Recently, I read a hodge-podge of biographies: two cooks, an ancient philosopher, the last Viceroy of British India, a social and religious activist, a frontiersman, and a trial attorney. The books:
The Greatest Empire: A Life of Seneca, by Emily Wilson
Blood and Thunder, by Hampton Sides (Kit Carson)
The Man to See, by Evan Thomas (Edward Bennett Williams)
32 Yolks by Eric Ripert
Mountbatten by Philip Ziegler
On the surface, they appear to have nothing in common, except lives intriguing enough to have biographies written about or by them.
However, a chief theme emerged from each biography: each of the subjects played the role of an outsider, in reality or in his own mind. They viewed themselves as outsiders. Outsiders to what? To the dominant society at large, to an important sub-society in their lives, to completely different cultures. And I began to wonder whether their greatness may have derived in part from their distance from greater society.
To give a few examples, Kit Carson seemed more comfortable in the company of Native Americans than whites. He married a Native American woman, and genuinely preferred the life of a Natives to the one offered by his birth culture. Edward Bennett Williams, a renowned trial attorney and owner of the Baltimore Orioles, craved to become a Washington political insider. But his Catholic faith limited his reach until the time of John F. Kennedy. Even then, he appears to have thought himself more an insider than he really was during the Johnson and Carter presidencies. Eric Ripert, a Frenchman who became famous in America as a chef. In his childhood he vividly paints the portrait -- he thought and felt differently than other children his age. He even felt like an outsider inside his own family after his parents’s divorce and his mother’s remarriage to a bully. And Lord Mountbatten -- born a royal, but not an especially high-ranking one. The Royal Navy did not look especially favorably upon his royal lineage. And as Supreme Commander, South East Asia, Viceroy of British India, and Governor-General of India following independence and the partition, he became immersed in cultures extremely different from his own.
“Outsiderness” alone does not a great man make. Mountbatten easily could have proven a snobbish, condescending British official -- and lived quite similarly to officials living in London. It is difficult (and as I type, impossible for me) to recall one truly great man who truly lived a pure outsider life. No, I pondered, the even more compelling feature of these men was the melding of a significant outsider strain with an ability to work supremely well inside the larger society. Seneca, the philosopher navigating the uncertainties of the Roman imperial court, amidst some unsavory characters. Malcolm X, the reformed druggie and criminal, inspiring confrontation not simply against mainstream white society, but also conventional African-American thought on how to make progress toward equality in America. Bourdain, a druggie and second-rate chef, climbing to respectability at Les Halles, and using the force of his writing to blaze his path to prominence. His writing was the “otherness,” but his subject matter -- cooking, chefs, the hospitality life -- became a fashionable topic in mainstream American and even global society.

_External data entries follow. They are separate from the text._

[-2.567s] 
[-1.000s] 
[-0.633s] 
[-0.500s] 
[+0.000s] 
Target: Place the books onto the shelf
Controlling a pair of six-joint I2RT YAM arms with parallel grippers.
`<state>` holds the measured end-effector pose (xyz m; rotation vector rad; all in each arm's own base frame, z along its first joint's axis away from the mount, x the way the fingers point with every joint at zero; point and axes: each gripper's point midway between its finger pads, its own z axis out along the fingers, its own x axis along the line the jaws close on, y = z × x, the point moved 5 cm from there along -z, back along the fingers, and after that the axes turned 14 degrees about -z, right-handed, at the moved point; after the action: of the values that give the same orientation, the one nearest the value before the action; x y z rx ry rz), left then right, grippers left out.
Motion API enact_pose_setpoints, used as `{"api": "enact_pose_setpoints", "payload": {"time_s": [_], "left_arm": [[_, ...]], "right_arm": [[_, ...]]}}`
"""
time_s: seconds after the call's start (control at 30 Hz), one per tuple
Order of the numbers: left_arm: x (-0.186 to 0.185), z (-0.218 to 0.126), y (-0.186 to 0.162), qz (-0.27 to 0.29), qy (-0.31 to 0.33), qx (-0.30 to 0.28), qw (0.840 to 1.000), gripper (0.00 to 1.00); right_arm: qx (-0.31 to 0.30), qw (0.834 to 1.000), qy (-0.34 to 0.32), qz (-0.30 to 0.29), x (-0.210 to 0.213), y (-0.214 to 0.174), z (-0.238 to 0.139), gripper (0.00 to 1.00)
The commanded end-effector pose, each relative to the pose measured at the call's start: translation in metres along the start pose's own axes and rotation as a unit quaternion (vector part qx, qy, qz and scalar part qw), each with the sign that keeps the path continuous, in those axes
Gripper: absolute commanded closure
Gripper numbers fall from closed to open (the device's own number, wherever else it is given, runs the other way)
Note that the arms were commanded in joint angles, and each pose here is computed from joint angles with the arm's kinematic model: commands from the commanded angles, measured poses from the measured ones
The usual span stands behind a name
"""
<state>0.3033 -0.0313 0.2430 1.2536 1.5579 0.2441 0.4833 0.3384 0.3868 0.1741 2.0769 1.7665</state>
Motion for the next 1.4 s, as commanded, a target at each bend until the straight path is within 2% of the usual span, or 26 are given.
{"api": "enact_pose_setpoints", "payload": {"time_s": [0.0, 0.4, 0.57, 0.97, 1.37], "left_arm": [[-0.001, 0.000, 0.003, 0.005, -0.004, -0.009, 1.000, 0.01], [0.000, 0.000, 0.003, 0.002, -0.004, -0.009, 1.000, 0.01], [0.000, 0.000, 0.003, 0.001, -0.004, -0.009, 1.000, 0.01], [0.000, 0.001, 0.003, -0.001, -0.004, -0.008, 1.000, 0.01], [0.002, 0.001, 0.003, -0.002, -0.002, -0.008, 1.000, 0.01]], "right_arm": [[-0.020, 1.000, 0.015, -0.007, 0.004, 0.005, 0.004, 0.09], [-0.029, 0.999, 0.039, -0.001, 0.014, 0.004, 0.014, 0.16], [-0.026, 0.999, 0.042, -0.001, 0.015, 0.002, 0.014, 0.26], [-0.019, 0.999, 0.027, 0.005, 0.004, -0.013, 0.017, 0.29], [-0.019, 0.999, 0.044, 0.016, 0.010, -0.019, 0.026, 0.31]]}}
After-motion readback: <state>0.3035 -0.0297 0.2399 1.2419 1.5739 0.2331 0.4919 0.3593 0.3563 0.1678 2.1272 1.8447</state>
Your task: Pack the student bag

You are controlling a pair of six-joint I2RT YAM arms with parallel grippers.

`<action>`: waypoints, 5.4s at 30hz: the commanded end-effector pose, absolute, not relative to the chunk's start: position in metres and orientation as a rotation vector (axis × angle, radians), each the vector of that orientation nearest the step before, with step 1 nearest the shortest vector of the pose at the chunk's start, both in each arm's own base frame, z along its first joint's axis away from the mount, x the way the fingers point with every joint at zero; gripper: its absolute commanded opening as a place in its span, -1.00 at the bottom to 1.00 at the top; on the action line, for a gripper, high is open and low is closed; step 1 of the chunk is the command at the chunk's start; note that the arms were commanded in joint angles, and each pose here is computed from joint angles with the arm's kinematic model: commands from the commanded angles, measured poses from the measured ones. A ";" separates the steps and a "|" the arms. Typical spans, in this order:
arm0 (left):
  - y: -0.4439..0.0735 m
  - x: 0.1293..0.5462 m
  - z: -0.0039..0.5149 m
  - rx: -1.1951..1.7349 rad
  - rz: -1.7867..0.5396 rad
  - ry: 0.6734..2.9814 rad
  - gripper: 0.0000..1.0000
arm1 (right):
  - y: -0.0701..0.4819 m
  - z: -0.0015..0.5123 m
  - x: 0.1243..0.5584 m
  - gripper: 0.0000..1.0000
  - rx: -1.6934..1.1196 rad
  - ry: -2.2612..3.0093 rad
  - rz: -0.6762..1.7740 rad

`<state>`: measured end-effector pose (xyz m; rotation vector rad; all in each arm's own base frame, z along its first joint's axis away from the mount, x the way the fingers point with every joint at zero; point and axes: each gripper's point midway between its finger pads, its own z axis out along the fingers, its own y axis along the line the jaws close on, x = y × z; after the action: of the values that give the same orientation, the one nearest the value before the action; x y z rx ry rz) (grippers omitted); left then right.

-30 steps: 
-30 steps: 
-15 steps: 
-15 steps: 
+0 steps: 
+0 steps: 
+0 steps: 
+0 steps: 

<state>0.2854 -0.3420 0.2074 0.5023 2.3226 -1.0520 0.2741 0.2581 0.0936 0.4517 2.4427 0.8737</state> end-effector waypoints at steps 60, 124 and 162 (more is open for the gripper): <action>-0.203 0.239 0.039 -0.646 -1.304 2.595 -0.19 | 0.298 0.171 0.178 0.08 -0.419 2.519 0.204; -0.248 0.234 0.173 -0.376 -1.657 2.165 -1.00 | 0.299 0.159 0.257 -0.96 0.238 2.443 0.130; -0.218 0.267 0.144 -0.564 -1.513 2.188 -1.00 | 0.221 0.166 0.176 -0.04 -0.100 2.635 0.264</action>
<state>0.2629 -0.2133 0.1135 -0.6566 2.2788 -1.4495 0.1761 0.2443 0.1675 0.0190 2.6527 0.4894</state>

Now, of course, the above simply notes a phenomenon. It does not, and I cannot, state whether this melding constitutes the defining cause of their greatness, contributed mildly to their greatness, or was simply present and correlates to their greatness. This is biography; this is history; this is not science. Perhaps here we confront the limits of biographical art.
That said, I feel inclined to suggest a preponderant or at least significant weight to “otherness” and to the melding of “otherness” and dominant society in an evaluation of greatness. To live a memorable life, must not a man or woman approach the prism of his or her times, and tilt it a bit differently than the rest of the world? Must a man not have an inner agitation to create a different world than the one which confronts him? And does not every great man have a touch of the evangelist, to infect the world with his enthusiasm for what might be? To tilt the prism, a man must have that detachment. And yet the evangelist always exists within a broader, pre-living, culture.